- **Data provided**
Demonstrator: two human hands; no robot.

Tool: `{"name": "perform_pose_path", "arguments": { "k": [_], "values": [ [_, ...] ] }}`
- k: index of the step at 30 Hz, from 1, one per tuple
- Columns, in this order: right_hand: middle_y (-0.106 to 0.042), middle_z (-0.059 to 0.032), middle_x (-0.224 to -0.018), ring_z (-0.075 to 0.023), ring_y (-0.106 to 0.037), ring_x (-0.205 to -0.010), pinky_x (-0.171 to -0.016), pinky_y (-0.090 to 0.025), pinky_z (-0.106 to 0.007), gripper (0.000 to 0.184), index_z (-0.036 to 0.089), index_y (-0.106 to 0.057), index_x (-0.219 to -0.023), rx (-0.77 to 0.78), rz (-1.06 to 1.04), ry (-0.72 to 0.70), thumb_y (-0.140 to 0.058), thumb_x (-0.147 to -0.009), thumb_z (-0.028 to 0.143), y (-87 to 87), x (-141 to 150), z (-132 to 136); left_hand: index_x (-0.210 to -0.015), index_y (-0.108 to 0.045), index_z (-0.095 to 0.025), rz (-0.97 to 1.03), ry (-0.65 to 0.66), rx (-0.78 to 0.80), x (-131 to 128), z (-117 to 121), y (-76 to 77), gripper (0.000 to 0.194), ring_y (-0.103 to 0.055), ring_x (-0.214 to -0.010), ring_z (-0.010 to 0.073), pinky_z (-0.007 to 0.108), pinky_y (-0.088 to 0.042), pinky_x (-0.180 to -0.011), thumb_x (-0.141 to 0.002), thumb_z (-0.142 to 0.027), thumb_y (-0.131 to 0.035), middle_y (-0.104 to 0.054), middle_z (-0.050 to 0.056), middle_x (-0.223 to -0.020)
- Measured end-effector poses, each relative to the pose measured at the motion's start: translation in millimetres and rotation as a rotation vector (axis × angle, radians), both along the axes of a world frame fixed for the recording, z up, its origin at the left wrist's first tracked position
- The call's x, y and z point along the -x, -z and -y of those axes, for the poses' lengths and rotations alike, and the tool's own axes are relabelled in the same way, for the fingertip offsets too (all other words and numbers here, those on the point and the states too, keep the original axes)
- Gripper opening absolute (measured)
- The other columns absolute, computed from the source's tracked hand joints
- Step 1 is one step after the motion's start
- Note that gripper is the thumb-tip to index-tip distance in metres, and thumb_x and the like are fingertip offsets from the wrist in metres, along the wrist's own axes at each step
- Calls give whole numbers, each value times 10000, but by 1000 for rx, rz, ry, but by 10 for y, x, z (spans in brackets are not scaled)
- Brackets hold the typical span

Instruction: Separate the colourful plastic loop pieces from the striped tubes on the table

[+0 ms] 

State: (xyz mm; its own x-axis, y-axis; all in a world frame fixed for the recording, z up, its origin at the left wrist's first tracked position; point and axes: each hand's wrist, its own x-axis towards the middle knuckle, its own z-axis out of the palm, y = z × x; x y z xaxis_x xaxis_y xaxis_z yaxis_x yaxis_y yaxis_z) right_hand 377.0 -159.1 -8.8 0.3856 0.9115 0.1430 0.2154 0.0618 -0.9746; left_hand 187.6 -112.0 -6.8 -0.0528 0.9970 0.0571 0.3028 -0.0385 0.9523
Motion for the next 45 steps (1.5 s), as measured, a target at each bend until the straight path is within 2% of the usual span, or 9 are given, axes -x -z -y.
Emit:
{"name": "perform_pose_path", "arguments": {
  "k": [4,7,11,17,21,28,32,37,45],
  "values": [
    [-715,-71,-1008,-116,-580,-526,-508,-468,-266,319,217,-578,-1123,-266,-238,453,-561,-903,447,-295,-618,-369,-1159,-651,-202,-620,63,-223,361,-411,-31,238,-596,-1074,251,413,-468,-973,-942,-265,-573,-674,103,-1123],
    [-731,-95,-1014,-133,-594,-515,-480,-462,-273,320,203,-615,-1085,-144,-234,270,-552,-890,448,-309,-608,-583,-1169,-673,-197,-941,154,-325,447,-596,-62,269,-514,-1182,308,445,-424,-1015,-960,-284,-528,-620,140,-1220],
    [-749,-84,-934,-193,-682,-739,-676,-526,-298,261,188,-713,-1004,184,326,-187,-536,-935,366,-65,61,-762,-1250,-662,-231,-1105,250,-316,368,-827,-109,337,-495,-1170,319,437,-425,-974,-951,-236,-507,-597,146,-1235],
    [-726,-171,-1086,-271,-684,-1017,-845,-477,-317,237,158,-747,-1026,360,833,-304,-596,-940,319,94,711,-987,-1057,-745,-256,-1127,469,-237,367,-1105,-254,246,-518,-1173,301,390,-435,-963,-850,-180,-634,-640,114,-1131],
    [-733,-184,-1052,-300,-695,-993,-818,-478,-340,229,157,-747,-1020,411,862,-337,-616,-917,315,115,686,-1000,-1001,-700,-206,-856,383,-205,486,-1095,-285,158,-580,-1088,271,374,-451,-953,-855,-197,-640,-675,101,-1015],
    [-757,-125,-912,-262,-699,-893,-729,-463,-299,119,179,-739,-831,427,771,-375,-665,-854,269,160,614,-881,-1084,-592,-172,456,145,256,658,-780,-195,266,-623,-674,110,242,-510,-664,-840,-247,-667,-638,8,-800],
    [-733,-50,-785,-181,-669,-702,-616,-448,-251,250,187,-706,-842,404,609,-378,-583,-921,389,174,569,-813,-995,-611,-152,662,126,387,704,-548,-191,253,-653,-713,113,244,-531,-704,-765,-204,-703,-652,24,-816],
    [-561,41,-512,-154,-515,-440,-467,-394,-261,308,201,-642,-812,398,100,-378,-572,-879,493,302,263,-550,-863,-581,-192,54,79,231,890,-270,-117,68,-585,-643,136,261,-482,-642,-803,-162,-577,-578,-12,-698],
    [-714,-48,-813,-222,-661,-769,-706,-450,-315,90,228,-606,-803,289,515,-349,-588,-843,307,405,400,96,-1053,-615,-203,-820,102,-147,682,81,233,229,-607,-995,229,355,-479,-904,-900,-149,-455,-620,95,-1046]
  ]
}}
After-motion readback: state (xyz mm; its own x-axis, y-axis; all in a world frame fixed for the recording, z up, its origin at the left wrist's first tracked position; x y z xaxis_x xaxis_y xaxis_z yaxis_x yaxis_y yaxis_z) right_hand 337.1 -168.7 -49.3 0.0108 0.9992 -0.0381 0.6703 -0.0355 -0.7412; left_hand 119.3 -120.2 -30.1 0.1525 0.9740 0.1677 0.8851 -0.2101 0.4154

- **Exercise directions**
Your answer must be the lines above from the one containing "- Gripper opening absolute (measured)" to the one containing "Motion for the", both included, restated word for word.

- **Exercise solution**
- Gripper opening absolute (measured)
- The other columns absolute, computed from the source's tracked hand joints
- Step 1 is one step after the motion's start
- Note that gripper is the thumb-tip to index-tip distance in metres, and thumb_x and the like are fingertip offsets from the wrist in metres, along the wrist's own axes at each step
- Calls give whole numbers, each value times 10000, but by 1000 for rx, rz, ry, but by 10 for y, x, z (spans in brackets are not scaled)
- Brackets hold the typical span

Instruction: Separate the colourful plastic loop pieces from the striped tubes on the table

[+0 ms] 

State: (xyz mm; its own x-axis, y-axis; all in a world frame fixed for the recording, z up, its origin at the left wrist's first tracked position; point and axes: each hand's wrist, its own x-axis towards the middle knuckle, its own z-axis out of the palm, y = z × x; x y z xaxis_x xaxis_y xaxis_z yaxis_x yaxis_y yaxis_z) right_hand 377.0 -159.1 -8.8 0.3856 0.9115 0.1430 0.2154 0.0618 -0.9746; left_hand 187.6 -112.0 -6.8 -0.0528 0.9970 0.0571 0.3028 -0.0385 0.9523
Motion for the next 45 steps (1.5 s), as measured, a target at each bend until the straight path is within 2% of the usual span, or 9 are given, axes -x -z -y.

This output is complete as it stands.